YOUR ASSIGNMENT >> Nothing may differ between your reply and the listing that follows.

>>>

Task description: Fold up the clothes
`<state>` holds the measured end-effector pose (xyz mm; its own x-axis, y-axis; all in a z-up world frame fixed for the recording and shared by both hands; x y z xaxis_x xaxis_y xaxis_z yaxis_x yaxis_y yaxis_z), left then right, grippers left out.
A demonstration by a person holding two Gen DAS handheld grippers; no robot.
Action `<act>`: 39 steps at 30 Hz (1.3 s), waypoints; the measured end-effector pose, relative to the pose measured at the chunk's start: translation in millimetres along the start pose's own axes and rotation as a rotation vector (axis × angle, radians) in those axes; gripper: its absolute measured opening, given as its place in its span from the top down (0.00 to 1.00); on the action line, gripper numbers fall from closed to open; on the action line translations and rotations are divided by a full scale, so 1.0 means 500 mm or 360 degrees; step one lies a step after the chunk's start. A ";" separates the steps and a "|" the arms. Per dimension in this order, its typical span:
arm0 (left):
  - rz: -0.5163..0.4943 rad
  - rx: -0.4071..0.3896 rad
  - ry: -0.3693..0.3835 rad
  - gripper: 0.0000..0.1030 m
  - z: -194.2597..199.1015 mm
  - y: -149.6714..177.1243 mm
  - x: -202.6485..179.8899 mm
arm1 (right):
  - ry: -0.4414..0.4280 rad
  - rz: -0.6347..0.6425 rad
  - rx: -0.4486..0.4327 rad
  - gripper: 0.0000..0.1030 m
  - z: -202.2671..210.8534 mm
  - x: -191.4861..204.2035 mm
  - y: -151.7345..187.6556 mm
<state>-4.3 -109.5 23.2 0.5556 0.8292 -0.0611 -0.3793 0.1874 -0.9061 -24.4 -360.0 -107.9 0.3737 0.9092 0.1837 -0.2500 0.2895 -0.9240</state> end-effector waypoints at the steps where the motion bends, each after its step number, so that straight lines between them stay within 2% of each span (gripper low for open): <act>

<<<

REPLY >>
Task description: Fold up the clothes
`<state>` holds the measured end-effector pose (xyz mm; its own x-axis, y-axis; all in a z-up world frame fixed for the recording and shared by both hands; x y z xaxis_x xaxis_y xaxis_z yaxis_x yaxis_y yaxis_z), left then right, grippers left out.
A demonstration by a person holding two Gen DAS handheld grippers; no robot.
Action `<act>`: 39 steps at 30 Hz (1.3 s), waypoints; the measured end-effector pose, relative to the pose measured at the chunk's start: translation in millimetres along the start pose's own axes and rotation as a rotation vector (axis × angle, radians) in those axes; gripper: its absolute measured opening, given as its place in its span from the top down (0.00 to 1.00); on the action line, gripper numbers fall from closed to open; on the action line translations and rotations are divided by a full scale, so 1.0 means 500 mm or 360 degrees; step one lies a step after the chunk's start. A ";" separates the steps and a "|" the arms. Per dimension in this order, its typical span:
arm0 (left):
  - rz: -0.5163..0.4943 rad
  - rx: -0.4071..0.3896 rad
  - ry: -0.3693..0.3835 rad
  - gripper: 0.0000..0.1030 m
  - z: -194.2597..199.1015 mm
  - y: -149.6714..177.1243 mm
  - x: -202.6485..179.8899 mm
arm1 (right):
  - ry: -0.4414..0.4280 rad
  - rz: -0.6347..0.6425 rad
  - rx: -0.4486..0.4327 rad
  - gripper: 0.0000..0.1030 m
  - z: -202.2671..210.8534 mm
  - x: -191.4861..204.2035 mm
  - y: -151.7345..187.6556 mm
<state>-4.3 -109.5 23.2 0.5556 0.8292 -0.0611 -0.3793 0.1874 -0.9061 -24.4 -360.0 -107.9 0.3737 0.9092 0.1837 -0.2500 0.2895 -0.9240</state> end-effector waypoints at the steps where the motion bends, each after its step number, so that straight lines between them stay within 2% of each span (gripper low for open): <act>

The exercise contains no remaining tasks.